- TASK REQUIREMENTS
Send back exactly the lines from the opening line of the records below through the one with "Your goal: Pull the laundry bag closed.".

Source records:
*** Begin section ***
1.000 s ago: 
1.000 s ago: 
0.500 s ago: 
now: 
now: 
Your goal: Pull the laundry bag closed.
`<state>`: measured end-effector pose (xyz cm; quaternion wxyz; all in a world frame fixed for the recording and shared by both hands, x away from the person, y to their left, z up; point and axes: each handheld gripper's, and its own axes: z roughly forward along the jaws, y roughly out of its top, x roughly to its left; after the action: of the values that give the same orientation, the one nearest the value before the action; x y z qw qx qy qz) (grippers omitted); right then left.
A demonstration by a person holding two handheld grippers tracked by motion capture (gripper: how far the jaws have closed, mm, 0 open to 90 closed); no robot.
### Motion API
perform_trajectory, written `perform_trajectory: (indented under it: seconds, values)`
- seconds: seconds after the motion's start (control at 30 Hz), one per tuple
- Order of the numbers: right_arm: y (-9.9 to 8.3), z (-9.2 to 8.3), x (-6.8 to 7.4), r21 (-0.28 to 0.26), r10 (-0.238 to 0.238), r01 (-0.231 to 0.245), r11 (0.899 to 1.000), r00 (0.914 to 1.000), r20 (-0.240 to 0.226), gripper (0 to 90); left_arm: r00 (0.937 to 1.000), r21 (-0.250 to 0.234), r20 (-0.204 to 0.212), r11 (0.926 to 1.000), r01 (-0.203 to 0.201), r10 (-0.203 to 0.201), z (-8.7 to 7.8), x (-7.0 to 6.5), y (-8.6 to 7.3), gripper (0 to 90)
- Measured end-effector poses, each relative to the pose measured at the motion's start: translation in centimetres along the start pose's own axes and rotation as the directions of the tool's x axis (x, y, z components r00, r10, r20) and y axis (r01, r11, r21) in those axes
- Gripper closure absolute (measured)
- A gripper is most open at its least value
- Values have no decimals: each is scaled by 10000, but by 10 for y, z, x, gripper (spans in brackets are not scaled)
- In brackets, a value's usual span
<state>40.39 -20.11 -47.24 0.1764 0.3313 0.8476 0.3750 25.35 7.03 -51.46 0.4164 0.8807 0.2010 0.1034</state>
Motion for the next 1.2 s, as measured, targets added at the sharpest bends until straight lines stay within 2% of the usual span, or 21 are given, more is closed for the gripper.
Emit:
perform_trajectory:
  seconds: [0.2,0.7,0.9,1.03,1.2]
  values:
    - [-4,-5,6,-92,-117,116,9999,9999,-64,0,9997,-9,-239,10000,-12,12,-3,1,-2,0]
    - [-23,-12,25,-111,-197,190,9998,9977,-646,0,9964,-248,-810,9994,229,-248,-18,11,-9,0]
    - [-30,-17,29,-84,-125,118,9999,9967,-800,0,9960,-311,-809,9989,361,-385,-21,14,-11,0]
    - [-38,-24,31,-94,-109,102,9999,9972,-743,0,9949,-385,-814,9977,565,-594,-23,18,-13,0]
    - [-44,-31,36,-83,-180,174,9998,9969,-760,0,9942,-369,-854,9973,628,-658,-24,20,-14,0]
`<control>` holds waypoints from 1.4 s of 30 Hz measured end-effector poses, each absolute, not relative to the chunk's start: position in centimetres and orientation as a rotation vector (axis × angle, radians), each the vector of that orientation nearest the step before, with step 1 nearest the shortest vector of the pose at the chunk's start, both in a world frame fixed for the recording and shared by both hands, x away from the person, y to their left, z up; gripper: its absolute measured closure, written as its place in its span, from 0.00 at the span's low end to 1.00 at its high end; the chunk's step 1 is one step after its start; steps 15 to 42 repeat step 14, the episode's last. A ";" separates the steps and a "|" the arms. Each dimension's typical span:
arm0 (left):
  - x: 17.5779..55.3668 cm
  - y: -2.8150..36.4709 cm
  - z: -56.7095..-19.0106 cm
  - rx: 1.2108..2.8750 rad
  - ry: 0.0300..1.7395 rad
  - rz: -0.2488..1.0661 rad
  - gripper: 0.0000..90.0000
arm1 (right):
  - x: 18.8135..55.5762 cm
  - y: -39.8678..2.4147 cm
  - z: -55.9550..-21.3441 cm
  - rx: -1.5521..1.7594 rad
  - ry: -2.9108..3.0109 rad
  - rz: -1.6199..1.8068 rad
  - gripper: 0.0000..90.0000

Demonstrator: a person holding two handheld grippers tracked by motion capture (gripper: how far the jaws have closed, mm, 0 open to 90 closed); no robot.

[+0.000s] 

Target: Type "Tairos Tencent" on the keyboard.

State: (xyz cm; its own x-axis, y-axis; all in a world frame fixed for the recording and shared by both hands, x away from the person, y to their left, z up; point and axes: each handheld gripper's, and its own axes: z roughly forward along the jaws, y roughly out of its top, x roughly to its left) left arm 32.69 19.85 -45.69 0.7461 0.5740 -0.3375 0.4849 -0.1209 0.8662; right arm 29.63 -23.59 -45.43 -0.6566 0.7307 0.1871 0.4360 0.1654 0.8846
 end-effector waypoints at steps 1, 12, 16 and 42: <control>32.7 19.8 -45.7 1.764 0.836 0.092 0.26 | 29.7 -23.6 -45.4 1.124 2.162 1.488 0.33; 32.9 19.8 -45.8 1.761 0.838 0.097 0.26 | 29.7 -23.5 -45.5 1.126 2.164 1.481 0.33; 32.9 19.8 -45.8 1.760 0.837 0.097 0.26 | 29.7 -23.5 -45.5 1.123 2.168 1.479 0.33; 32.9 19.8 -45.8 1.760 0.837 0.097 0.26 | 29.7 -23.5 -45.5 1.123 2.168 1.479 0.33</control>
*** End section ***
- SOLUTION
1.000 s ago: 
1.000 s ago: 
0.500 s ago: 
now: 
now: 
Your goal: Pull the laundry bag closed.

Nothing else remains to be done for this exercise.